If you want to look at the FPGA bitstream that ships with Xgpro for a given chip family, the unpacker writes the raw 340604-byte payload:

python3 tools/extract_alg.py path/to/Xgpro/algorithm/EMMC_41_18.alg
# → EMMC_41_18.bit  (340604 bytes, with 16-byte 0xFF preamble + FPGA sync)

What's not here

Per the project's purpose this repository contains only original material — the reverse-engineering write-up and our own code that talks the documented protocol. It deliberately does not ship:

  • any binary from XGecu (Xgpro.exe, drivers, firmware updates)
  • any .alg algorithm files
  • the chip database (InfoIC2Plus.dll dump)
  • decompressed FPGA bitstreams

Those are XGecu's copyrighted material.

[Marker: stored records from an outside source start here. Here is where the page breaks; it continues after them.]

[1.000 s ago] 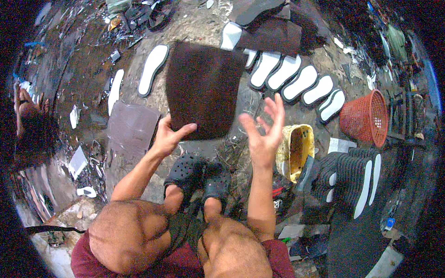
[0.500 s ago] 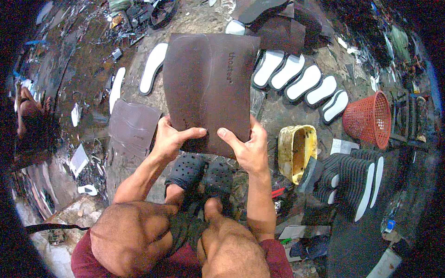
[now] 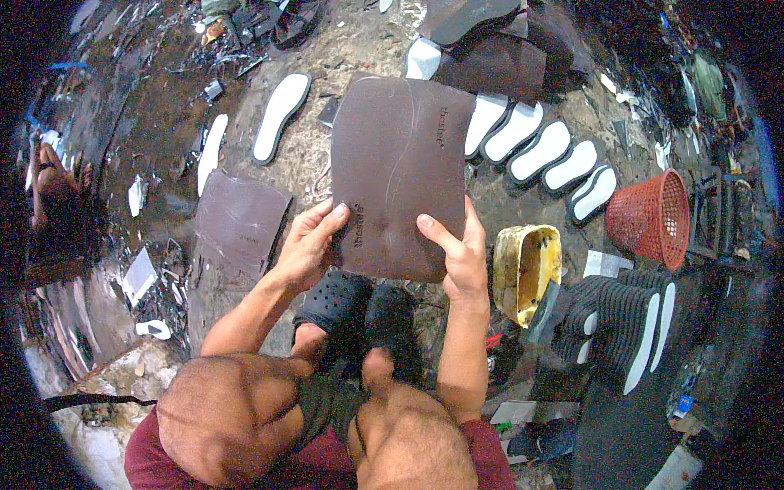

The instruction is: The person sits on the ground and repeatedly picks up, flips, and places down brown shoe insoles. They handle the insoles one at a time, turning them over to show different sides, and occasionally move them between piles on the floor.

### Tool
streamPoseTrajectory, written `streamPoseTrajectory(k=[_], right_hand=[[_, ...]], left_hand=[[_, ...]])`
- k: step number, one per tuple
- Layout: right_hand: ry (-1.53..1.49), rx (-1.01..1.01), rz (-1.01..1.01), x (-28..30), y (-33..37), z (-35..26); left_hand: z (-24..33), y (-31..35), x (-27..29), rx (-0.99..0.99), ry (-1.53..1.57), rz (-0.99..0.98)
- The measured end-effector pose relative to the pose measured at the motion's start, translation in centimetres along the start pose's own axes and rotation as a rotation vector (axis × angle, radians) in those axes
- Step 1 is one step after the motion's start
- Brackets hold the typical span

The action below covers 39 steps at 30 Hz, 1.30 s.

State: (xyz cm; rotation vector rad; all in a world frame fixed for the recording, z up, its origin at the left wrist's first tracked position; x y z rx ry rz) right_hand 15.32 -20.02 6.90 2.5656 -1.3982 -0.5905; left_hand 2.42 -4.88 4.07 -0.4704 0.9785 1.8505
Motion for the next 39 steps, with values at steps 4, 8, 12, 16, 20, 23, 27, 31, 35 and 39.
streamPoseTrajectory(k=[4,8,12,16,20,23,27,31,35,39], right_hand=[[-0.046,-0.016,0.014,0.0,0.1,0.6],[0.093,0.041,0.104,1.0,-0.4,0.5],[0.04,-0.025,0.08,0.6,-0.8,1.3],[0.044,-0.168,-0.141,1.8,-1.0,3.7],[0.277,-0.252,-0.282,1.9,-0.3,5.7],[0.333,-0.207,-0.141,1.0,-2.7,1.4],[-0.095,0.176,-0.012,1.6,-10.9,-8.9],[0.036,0.435,0.18,-1.7,-11.0,-11.7],[0.2,0.283,0.077,-3.6,-7.5,-3.3],[0.662,0.262,0.006,-4.2,-4.3,4.5]], left_hand=[[-0.4,-0.3,1.2,0.061,0.053,-0.021],[-0.2,0.1,-0.1,-0.132,-0.274,-0.052],[-0.9,0.5,0.1,0.01,-0.179,-0.097],[-1.8,1.5,2.8,0.128,-0.319,-0.145],[0.7,1.9,12.2,0.171,-0.729,-0.014],[8.6,3.4,23.2,-0.617,-1.34,0.695],[11.8,6.9,37.3,-0.277,-1.548,1.257],[10.9,8.2,41.5,-0.136,-1.597,1.137],[12.6,8.8,39.2,-0.178,-1.377,1.345],[13.2,5.8,29.2,-0.149,-1.653,0.989]])
Point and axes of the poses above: each hand's wrist, its own y-axis away from the middle knuckle, its own x-axis out of the back of the hand, z = x × y, the point moved 6 cm from there along -y, towards the middle knuckle, and after that the axes turned 6 degrees about y, right-handed, at the moved point
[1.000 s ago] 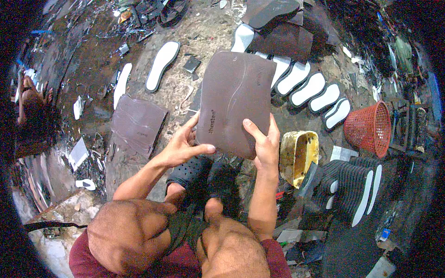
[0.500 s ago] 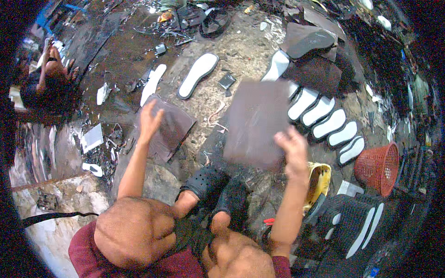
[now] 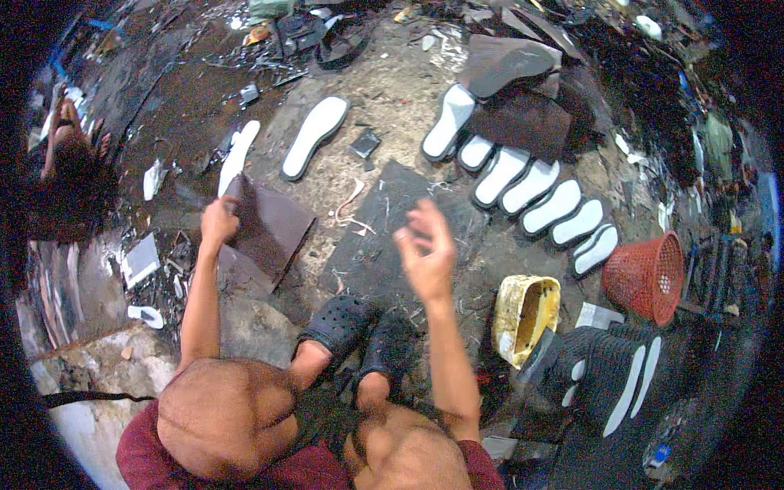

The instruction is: The person sits on the ground and repeatedly picks up, flips, and places down brown shoe insoles. They handle the insoles one at a time, turning them over to show different sides, and occasionally move them between piles on the floor.

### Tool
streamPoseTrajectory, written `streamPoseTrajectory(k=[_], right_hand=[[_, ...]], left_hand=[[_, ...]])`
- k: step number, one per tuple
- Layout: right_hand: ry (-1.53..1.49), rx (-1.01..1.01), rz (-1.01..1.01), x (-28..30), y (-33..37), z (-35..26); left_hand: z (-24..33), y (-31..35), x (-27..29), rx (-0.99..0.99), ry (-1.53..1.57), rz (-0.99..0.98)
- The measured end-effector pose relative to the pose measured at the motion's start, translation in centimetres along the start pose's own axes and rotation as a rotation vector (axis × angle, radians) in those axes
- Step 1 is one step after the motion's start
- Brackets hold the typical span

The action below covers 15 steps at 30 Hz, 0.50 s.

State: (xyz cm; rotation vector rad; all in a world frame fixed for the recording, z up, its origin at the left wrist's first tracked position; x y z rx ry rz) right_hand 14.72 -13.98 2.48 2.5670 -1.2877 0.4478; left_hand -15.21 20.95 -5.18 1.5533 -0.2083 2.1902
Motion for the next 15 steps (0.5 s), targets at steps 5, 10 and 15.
streamPoseTrajectory(k=[5,10,15], right_hand=[[0.319,0.493,-0.204,-0.5,4.2,-5.1],[0.381,0.557,-0.253,6.3,5.5,-8.9],[0.83,0.491,-0.013,2.5,4.8,-3.4]], left_hand=[[25.7,14.0,7.7,-0.86,0.697,-0.864],[27.6,13.4,11.9,-0.975,0.822,-0.51],[25.7,10.5,-1.5,-1.019,0.564,-0.236]])
Point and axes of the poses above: each hand's wrist, its own y-axis away from the middle knuckle, its own x-axis out of the back of the hand, z = x × y, the point moved 6 cm from there along -y, towards the middle knuckle, and after that the axes turned 6 degrees about y, right-handed, at the moved point
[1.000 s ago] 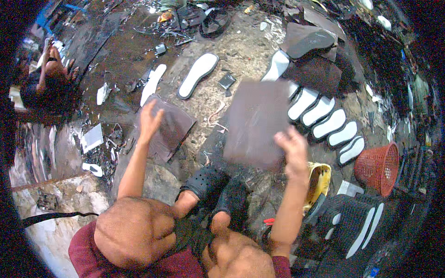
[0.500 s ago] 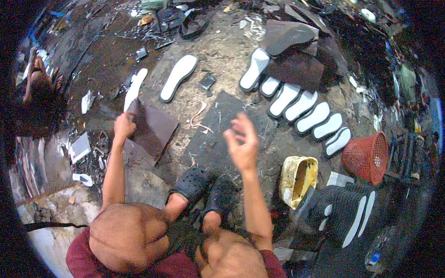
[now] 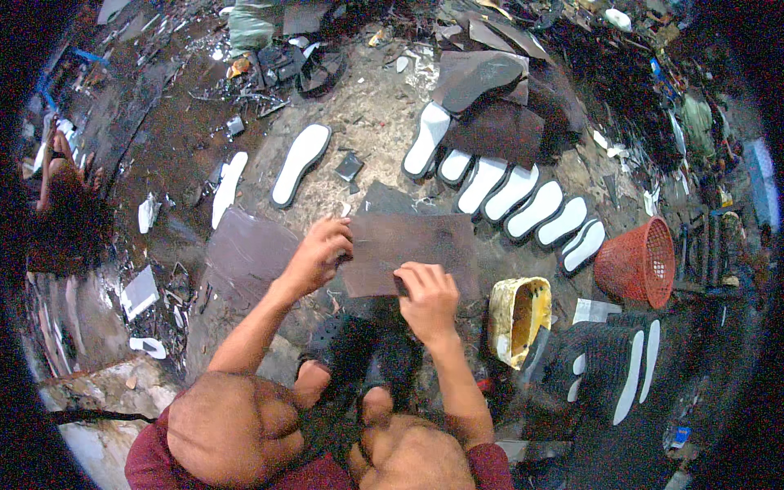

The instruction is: The person sits on the ground and repeatedly picks up, flips, and places down brown shoe insoles. They handle the insoles one at a time, turning them over to show different sides, and occasionally move them between piles on the floor.

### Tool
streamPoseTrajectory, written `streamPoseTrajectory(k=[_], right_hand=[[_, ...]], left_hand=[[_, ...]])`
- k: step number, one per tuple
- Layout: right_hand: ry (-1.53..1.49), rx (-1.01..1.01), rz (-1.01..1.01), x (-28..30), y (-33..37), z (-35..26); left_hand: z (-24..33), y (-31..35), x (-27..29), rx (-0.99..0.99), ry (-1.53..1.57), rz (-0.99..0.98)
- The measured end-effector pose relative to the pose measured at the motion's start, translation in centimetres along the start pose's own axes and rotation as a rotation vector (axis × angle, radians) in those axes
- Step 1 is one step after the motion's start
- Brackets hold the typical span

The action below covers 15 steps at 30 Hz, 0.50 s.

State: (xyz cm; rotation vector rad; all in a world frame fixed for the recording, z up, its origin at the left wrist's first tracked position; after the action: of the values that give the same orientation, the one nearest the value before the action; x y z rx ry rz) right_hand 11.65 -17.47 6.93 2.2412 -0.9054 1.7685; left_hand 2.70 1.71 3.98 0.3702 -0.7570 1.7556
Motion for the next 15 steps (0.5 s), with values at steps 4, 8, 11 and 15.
streamPoseTrajectory(k=[4,8,11,15], right_hand=[[-0.234,-0.228,-0.409,-9.3,-1.2,2.9],[-0.134,-0.387,0.049,-11.9,-13.4,10.8],[0.147,-0.461,-0.073,-15.5,-19.0,12.8],[0.268,-0.6,-0.292,-17.7,-21.2,12.6]], left_hand=[[-5.9,6.8,-4.5,0.161,0.037,-0.209],[-3.9,9.5,-7.3,0.186,0.091,-0.158],[-1.1,8.3,-9.9,0.019,-0.156,-0.172],[-4.2,7.5,-8.2,0.16,-0.232,-0.237]])
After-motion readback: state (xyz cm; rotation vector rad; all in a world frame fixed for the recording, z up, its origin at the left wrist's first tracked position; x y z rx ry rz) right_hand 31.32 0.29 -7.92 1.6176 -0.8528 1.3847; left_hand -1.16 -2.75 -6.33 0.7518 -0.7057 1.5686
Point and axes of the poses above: each hand's wrist, its own y-axis away from the middle knuckle, its own x-axis out of the back of the hand, z = x × y, the point moved 6 cm from there along -y, towards the middle knuckle, and after that the axes turned 6 degrees about y, right-handed, at the moved point
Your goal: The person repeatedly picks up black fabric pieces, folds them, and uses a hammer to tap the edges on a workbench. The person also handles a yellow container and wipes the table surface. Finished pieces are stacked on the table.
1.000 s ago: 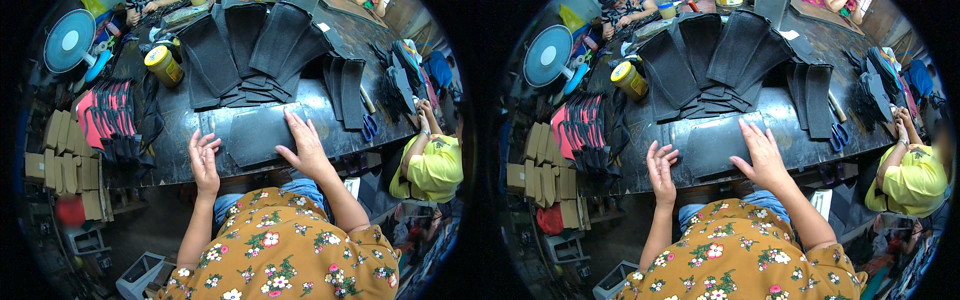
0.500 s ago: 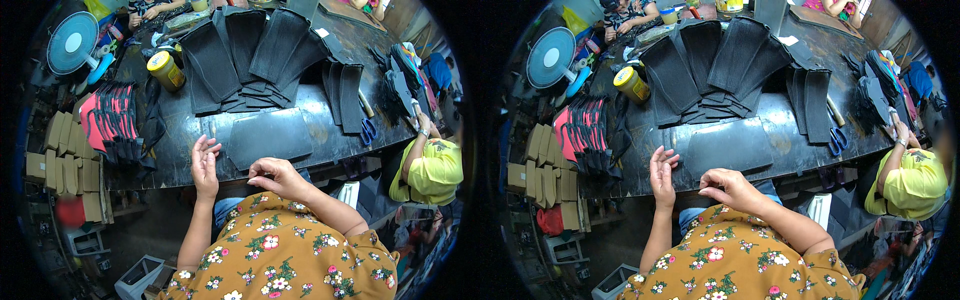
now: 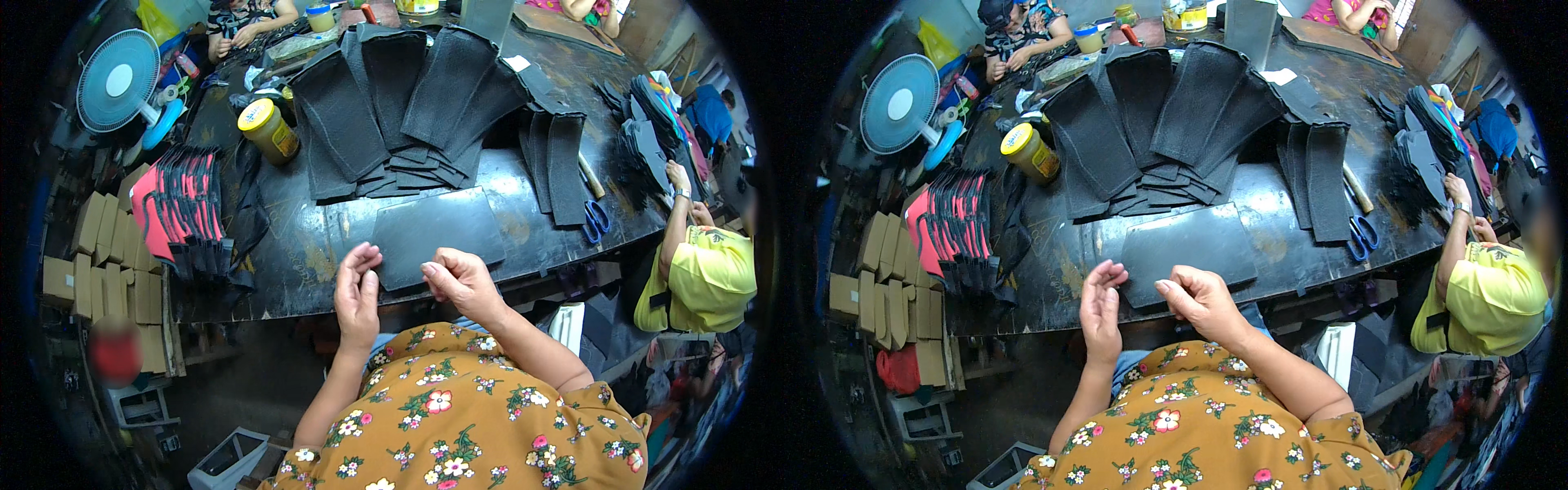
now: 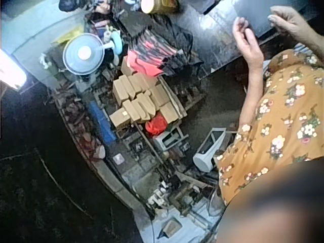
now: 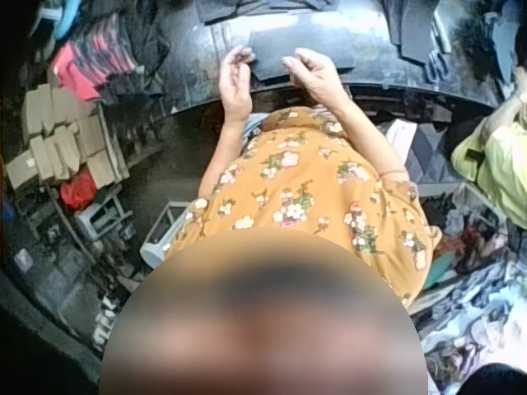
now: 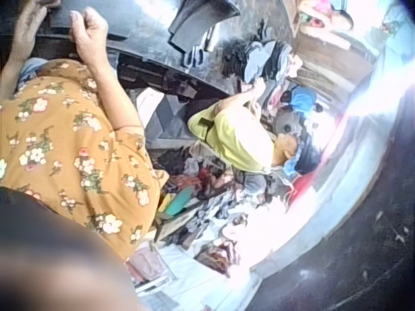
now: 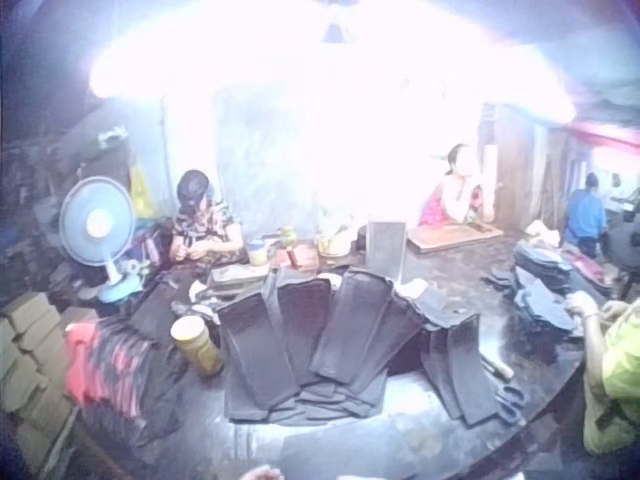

The Xgpro software is available for free from the manufacturer (https://www.xgecu.com/), and the dumpic tool in minipro produces the chip-database dump locally from a legitimate install.

Why this exists

The intended consumer of this material is a separate eMMC-reader application that already supports other USB-eMMC backends and wants to add the T48 as one more backend on Windows and Linux. Documenting the protocol publicly is also useful for anyone running the T48 from Linux who wants something more programmable than running Xgpro under Wine.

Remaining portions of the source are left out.